Et moi, susdit roi Dinis, je l’octroie ainsi que je promets, pour moi et mes successeurs, de faire tenir et garder les conditions et les autres choses qui sont contenues dans cette charte et convenues entre moi et vous (et vos successeurs). De plus, désirant vous faire grâce et merci, il me semble bon et j’ordonne que vous et vos successeurs dans ce fief ayez pour vous le quint de toutes les choses que vous prendrez et gagnerez sur mer avec mes galères aux dépens des ennemis de notre foi ou des ennemis de ma terre ; mais cela n’implique pas que vous ayez le quint des coques des galères et autres navires, si vous en capturez, ni de leurs armes et appareils que vous prendrez, ni des maures ennemis, si vous en capturez, car ces choses sont régaliennes. Quant au maure ennemi, si moi ou mes successeurs voulons en prendre, nous devons l’achetez au pris d’usage en mon royaume, à savoir 100 livres en monnaie portugaise, et vous aurez le quint du prix que nous donnerons. Je veux et ordonne que vous, Micer Manuel et vos successeurs dans ce fief, ayez juridiction et pouvoir sur tous les hommes qui seront avec vous sur mes galères, aussi bien en flotte qu’en armée, dans tous les lieux où vous irez, sur mer et dans les ports de terre desquels vous partirez ; j’ordonne qu’ils fassent pour vous, en tant qu’amiral, ce qu’ils feraient pour ma personne même si j’étais là […] et ceci s’entend [pour la période comprise] depuis le jour où vous armerez les galères ou navires jusqu’au jour où vous désarmerez. En outre, il me semble bien que mes notaires qui seront sur les galères me jurent, ainsi qu’à mes successeurs, qu’ils noteront bien et droitement dans leurs livres les choses que vous gagnerez en mer et les autres choses qu’ils doivent noter et dont ils doivent donner foi, de telle sorte que soient préservés mes droits et ceux de chacun […].

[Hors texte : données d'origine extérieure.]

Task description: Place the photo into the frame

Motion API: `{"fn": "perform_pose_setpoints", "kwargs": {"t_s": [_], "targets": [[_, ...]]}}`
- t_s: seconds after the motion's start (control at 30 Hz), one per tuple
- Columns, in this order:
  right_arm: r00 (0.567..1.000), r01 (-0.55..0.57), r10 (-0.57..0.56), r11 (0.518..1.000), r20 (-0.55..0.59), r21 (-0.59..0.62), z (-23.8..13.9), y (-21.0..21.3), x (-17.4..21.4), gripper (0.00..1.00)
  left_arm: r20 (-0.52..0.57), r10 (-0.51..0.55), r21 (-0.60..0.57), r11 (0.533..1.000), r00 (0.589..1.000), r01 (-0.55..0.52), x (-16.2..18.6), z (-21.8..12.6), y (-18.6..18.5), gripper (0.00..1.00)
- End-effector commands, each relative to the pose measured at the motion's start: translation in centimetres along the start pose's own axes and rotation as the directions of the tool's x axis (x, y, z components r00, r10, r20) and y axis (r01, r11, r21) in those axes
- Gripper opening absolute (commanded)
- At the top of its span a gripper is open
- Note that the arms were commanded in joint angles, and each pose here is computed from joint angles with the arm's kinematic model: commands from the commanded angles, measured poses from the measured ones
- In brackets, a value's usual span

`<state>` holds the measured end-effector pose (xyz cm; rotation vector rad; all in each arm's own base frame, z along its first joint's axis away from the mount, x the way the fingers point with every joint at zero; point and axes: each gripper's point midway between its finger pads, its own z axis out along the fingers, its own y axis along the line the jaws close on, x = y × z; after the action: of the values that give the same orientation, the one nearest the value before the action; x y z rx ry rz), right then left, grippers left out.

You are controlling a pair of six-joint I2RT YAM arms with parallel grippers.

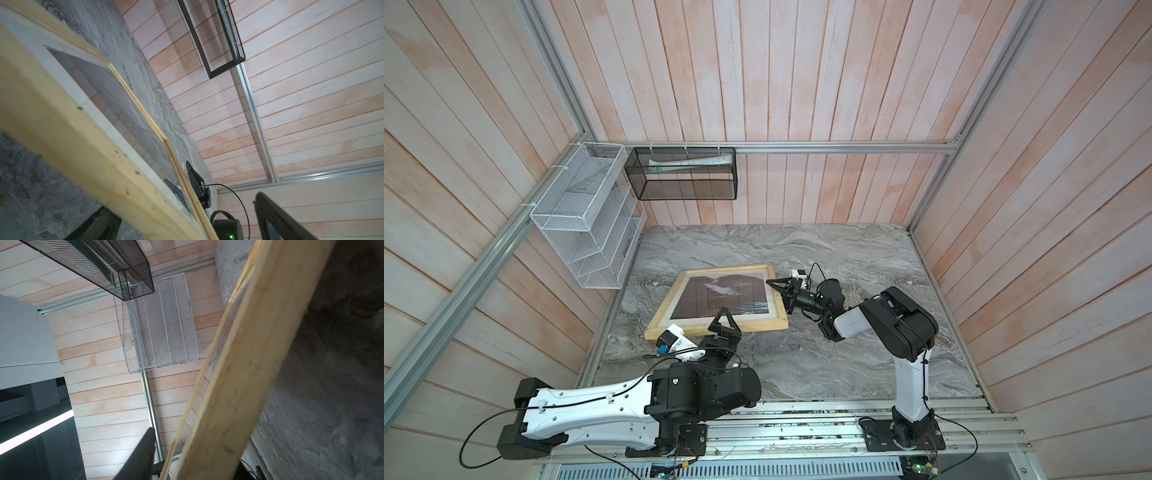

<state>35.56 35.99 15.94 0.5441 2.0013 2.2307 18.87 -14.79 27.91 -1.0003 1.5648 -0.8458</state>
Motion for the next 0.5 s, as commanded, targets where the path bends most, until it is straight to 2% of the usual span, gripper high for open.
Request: {"fn": "perform_pose_setpoints", "kwargs": {"t_s": [0.0, 0.17, 0.47], "targets": [[0.989, 0.143, -0.145, 0.984, -0.012, -0.103, 0.4, 4.2, 0.2, 0.44, -0.069, -0.093, 0.050, 0.994, 0.993, 0.097, 1.1, 0.3, -1.4, 1.00], [0.989, 0.148, -0.149, 0.986, -0.013, -0.073, 0.2, 3.4, -0.4, 0.44, -0.136, -0.104, 0.100, 0.988, 0.985, 0.118, 1.7, 0.8, -2.0, 1.00], [0.986, 0.168, -0.169, 0.985, -0.017, -0.023, -1.4, 1.8, -2.0, 0.44, -0.146, -0.002, 0.115, 0.993, 0.989, 0.019, 1.7, 0.9, -4.2, 1.00]]}}
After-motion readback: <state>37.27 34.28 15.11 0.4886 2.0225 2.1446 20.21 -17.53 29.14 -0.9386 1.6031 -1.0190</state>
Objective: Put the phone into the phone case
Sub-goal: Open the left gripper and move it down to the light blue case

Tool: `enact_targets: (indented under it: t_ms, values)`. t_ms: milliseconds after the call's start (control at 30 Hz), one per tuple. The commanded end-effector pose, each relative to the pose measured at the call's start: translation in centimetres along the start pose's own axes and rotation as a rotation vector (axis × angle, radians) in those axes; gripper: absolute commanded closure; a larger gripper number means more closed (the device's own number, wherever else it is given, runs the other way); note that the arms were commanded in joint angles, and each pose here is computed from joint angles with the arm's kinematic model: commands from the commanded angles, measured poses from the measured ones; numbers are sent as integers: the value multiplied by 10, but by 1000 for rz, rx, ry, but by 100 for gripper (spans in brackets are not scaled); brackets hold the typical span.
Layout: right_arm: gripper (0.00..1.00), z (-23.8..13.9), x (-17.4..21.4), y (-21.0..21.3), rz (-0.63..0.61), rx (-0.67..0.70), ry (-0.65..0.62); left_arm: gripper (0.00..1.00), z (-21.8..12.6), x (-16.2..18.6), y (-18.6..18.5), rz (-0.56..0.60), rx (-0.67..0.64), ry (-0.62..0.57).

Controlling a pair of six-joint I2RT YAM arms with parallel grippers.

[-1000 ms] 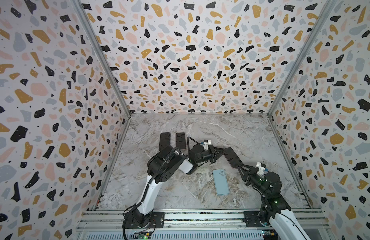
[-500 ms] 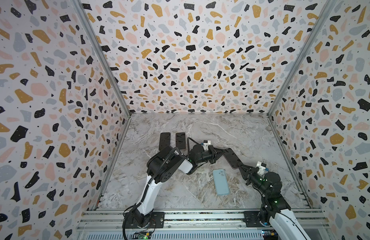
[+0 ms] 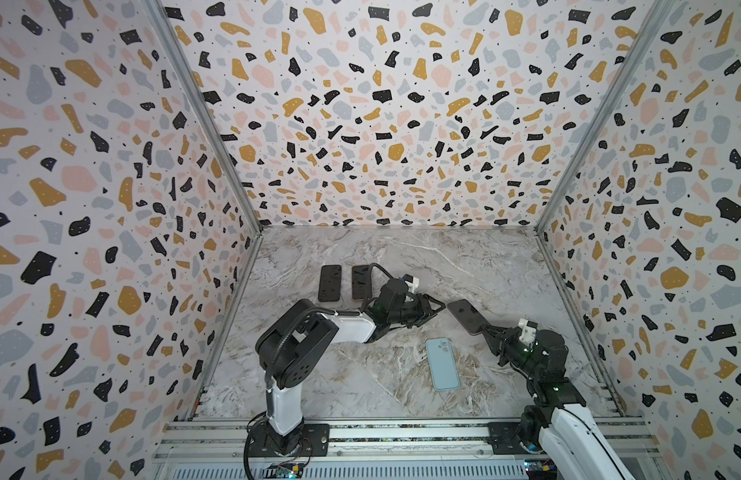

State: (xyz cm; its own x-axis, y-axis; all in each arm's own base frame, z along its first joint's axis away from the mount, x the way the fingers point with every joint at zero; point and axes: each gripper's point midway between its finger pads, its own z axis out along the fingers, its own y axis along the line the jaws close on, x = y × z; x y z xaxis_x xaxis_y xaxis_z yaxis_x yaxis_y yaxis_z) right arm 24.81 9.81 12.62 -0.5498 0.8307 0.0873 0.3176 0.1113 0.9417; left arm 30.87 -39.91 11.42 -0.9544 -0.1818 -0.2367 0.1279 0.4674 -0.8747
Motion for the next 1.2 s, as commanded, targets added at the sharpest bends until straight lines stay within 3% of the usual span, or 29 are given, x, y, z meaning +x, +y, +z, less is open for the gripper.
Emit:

Et pour que cela soit établi et ne puisse être mis en doute, j’ai ordonné d’en faire deux chartes de même teneur, dont je dois avoir une et vous, Micer Manuel, l’autre ; et j’ai ordonné de les sceller avec mon sceau de plomb. Et moi, Micer Manuel, j’ai souscrit de ma main mon nom sur chacune d’elles. Donnée à Santarém, le 1er jour de février. Le roi l’a mandée, Domingos Eanes l’a faite. Ere de 1355.
Moi, Manuel Pessagno
Le roi l’a vue. »

Descobrimentos portugueses. Documentos para a sua história, 1147- 1460, Lisboa, 1988 (réed.), p. 27- 30.